+++ Data for this exercise

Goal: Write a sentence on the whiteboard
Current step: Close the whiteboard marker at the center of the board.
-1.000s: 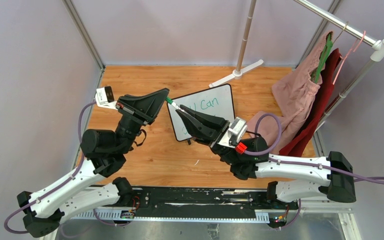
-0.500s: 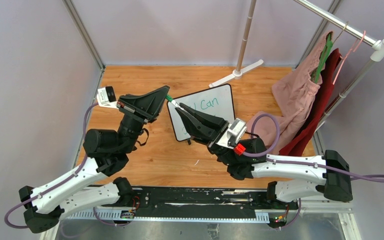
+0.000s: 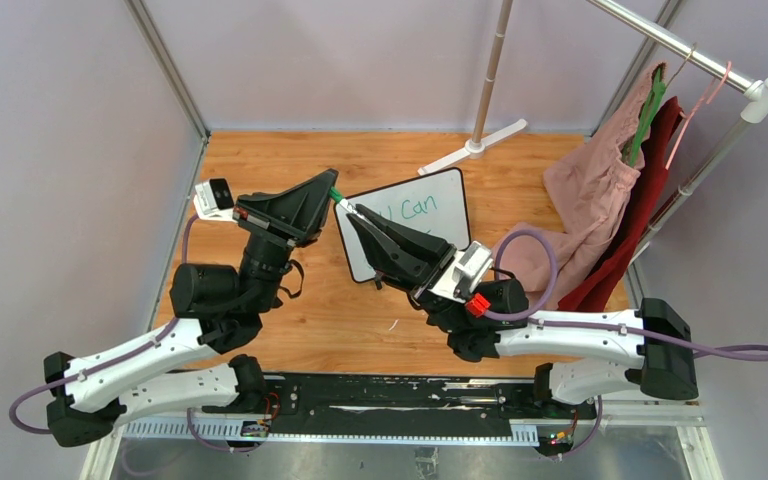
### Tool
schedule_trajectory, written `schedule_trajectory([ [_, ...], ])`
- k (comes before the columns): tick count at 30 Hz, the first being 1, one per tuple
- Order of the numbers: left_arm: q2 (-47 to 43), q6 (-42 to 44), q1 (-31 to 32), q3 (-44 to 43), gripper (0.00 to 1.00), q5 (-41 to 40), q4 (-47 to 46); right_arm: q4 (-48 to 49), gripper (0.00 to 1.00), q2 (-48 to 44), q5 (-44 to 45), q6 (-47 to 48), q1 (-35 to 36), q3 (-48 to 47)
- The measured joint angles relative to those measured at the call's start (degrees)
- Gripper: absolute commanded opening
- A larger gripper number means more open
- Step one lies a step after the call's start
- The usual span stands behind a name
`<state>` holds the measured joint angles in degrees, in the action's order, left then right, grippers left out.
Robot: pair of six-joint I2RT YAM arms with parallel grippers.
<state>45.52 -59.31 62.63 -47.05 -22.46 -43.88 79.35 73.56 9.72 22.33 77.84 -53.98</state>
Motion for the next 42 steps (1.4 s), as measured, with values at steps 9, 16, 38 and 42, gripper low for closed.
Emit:
schedule_trajectory([
  [9,1.11,0.79,2.43,-0.61,0.00,-2.64,-2.36,0.52,0.00,0.37,0.00,0.04,0.31,-0.98],
  [16,0.83,1.01,2.78,-0.15,0.12,-3.78,-2.43,-0.09,0.00,-0.07,-0.02,0.07,0.31,-0.92],
  [38,-0.46,2.29,5.90,3.48,0.55,3.30,5.95,-11.98,0.00,-5.35,-0.02,0.50,-0.17,1.79],
  [42,-1.53,3.65,6.23,3.93,0.58,3.37,7.30,-13.33,0.00,-5.99,-0.63,-0.20,-0.26,2.43],
])
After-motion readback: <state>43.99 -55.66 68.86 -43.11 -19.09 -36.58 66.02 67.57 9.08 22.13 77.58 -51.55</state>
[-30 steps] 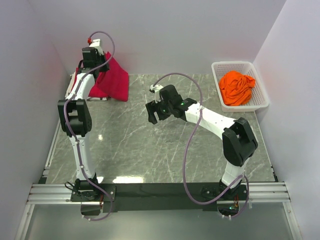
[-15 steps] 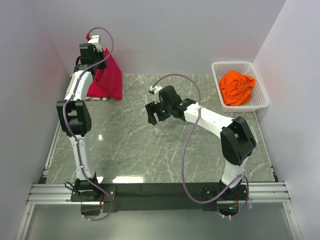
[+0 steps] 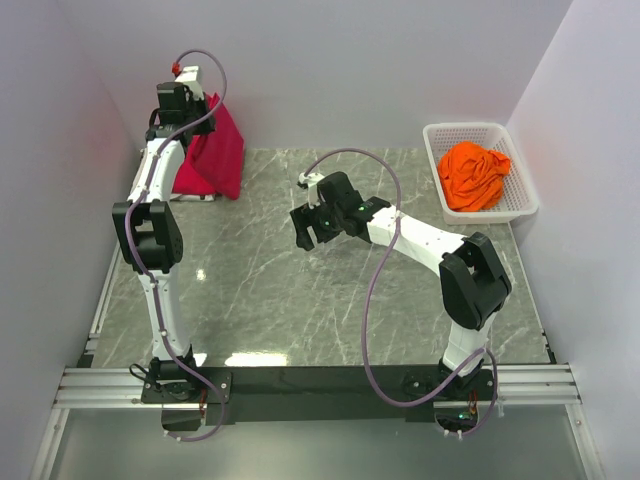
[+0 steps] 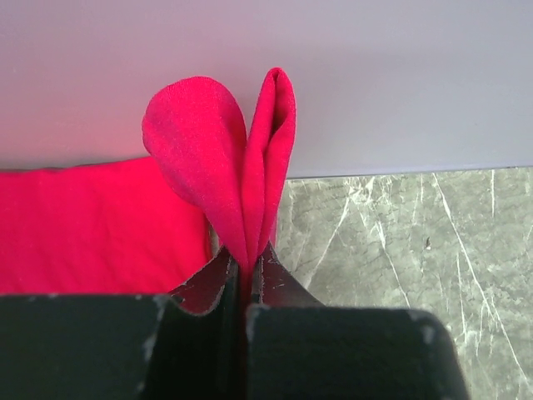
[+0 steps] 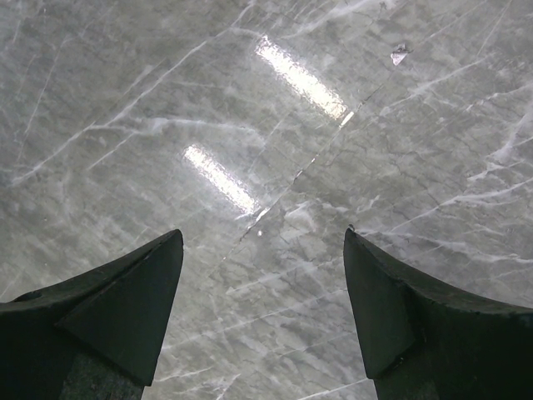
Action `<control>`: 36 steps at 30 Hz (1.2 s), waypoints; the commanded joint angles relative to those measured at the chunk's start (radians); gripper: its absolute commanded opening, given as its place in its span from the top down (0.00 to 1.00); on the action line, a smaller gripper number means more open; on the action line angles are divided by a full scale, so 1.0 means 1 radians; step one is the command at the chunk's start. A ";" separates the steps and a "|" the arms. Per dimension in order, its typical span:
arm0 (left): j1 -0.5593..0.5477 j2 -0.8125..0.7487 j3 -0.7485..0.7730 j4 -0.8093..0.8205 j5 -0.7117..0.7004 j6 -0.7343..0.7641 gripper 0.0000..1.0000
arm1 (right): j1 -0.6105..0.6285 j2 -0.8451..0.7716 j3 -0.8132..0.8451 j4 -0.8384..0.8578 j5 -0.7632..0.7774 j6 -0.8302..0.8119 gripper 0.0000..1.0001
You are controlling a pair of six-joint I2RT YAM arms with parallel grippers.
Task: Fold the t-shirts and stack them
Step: Neatly place the folded tshirt to the corner
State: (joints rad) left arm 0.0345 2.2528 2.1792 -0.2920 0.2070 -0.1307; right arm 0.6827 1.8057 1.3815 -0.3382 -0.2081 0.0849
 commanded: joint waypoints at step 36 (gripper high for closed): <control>0.027 -0.134 0.117 -0.021 0.065 -0.015 1.00 | 0.000 0.027 0.033 0.002 -0.027 0.010 0.16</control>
State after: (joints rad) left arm 0.0563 2.1983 2.2299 -0.3408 0.2554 -0.1505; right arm 0.6827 1.8355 1.3815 -0.3382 -0.2276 0.0883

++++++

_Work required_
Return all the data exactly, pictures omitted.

_Result of the task_
Goal: Write a sentence on the whiteboard
Current step: Close the whiteboard marker at the center of the board.
-1.000s: 
-0.500s: 
+0.000s: 
### Tool
schedule_trajectory, written `schedule_trajectory([ [_, ...], ])`
- k (comes before the columns): tick count at 30 Hz, the first being 1, one per tuple
- Order of the numbers: left_arm: q2 (-47 to 43), q6 (-42 to 44), q1 (-31 to 32), q3 (-44 to 43), gripper (0.00 to 1.00), q5 (-41 to 40), q4 (-47 to 46); right_arm: q4 (-48 to 49), gripper (0.00 to 1.00), q2 (-48 to 44), q5 (-44 to 45), q6 (-47 to 48), q1 (-35 to 36), q3 (-48 to 47)
- The measured joint angles relative to those measured at the call's start (degrees)
- Gripper: absolute commanded opening
- A larger gripper number means more open
- Step one lies a step after the call's start
- The usual span stands behind a name
`<state>` holds the measured joint angles in degrees, in the action's order, left then right, grippers left out.
Robot: pair of six-joint I2RT YAM arms with parallel grippers.
<state>45.52 -59.31 62.63 -47.05 -22.46 -43.88 79.35 73.56 9.72 22.33 77.84 -53.98</state>
Motion for the next 42 steps (1.4 s), as measured, with values at steps 9, 16, 38 and 42, gripper low for closed.
Emit:
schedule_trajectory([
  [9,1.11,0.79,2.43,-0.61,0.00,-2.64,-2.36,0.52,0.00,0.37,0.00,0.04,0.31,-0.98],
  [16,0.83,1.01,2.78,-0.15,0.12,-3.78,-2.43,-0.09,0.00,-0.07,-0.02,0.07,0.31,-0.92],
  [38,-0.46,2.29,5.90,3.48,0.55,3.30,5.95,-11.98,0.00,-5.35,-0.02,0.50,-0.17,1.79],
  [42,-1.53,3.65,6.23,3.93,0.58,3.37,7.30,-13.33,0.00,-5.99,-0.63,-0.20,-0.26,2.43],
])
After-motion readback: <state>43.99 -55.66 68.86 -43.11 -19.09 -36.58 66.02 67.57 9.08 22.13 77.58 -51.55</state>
[-30 steps] 
[-15 steps] 
[+0 steps] 
[+0 steps] 
[+0 steps] 
Action `<control>`: 36 steps at 30 Hz (1.2 s), waypoints; the commanded joint angles relative to those measured at the chunk's start (radians); gripper: its absolute commanded opening, given as its place in its span from the top down (0.00 to 1.00); on the action line, a smaller gripper number means more open; on the action line angles are divided by a full scale, so 1.0 means 1 radians; step one is the command at the chunk's start. A ";" separates the steps and a "|" the arms. Per dimension in order, its typical span:
arm0 (left): j1 -0.5593..0.5477 j2 -0.8125..0.7487 j3 -0.7485..0.7730 j4 -0.8093..0.8205 j5 -0.7117..0.7004 j6 -0.7343..0.7641 gripper 0.0000..1.0000
arm1 (right): j1 -0.6105..0.6285 j2 -0.8451..0.7716 j3 -0.8132..0.8451 j4 -0.8384..0.8578 j5 -0.7632..0.7774 j6 -0.8302..0.8119 gripper 0.0000..1.0001
You are controlling a pair of six-joint I2RT YAM arms with parallel grippers.
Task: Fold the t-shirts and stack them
Step: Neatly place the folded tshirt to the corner
State: (joints rad) left arm 0.0345 2.2528 2.1792 -0.2920 0.2070 -0.1307; right arm 0.6827 1.8057 1.3815 -0.3382 -0.2081 0.0849
 commanded: joint waypoints at step 36 (gripper high for closed): <control>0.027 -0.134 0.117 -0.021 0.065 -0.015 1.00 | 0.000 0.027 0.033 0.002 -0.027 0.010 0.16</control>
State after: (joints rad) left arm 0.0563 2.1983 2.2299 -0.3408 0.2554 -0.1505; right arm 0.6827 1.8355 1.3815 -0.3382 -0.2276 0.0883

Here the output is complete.